• WHAT THE TASK REQUIRES: The required output is all lines below that contain the word "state".

• DATA BLOCK:
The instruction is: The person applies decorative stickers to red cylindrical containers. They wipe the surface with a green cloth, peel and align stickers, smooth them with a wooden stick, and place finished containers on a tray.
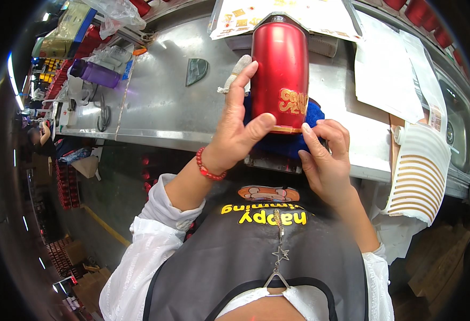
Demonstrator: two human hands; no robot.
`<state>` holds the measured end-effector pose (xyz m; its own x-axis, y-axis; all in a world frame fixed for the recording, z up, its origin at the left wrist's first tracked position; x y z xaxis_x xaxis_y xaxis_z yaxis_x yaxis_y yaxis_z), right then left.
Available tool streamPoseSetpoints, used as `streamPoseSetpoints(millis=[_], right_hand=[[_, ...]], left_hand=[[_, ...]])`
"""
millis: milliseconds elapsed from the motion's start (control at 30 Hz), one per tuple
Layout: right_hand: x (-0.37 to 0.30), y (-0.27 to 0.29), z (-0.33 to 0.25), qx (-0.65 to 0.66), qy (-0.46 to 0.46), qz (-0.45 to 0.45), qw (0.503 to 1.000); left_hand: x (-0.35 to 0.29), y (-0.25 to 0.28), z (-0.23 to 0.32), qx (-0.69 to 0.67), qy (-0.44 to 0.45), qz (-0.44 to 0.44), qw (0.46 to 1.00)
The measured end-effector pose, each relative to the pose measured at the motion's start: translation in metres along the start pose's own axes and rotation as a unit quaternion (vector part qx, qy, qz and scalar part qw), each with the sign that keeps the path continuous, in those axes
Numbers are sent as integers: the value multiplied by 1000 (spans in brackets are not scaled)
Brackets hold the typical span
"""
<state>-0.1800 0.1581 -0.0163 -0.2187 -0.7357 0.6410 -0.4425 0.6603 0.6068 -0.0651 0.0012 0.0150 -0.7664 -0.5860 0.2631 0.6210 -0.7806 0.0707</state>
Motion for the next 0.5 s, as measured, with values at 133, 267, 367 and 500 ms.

• COMPLETED EXERCISE:
`<state>` holds the measured end-effector pose (xyz m; its own x-axis, y-axis; all in a world frame fixed for the recording, z up, its origin at the left wrist's first tracked position; x y z xaxis_x xaxis_y xaxis_z yaxis_x yaxis_y yaxis_z), right then left.
<state>-0.1800 0.1581 -0.0163 -0.2187 -0.7357 0.6410 -0.4425 0.6603 0.6068 -0.0651 0.0012 0.0150 -0.7664 -0.5860 0.2631 0.6210 -0.7806 0.0707</state>

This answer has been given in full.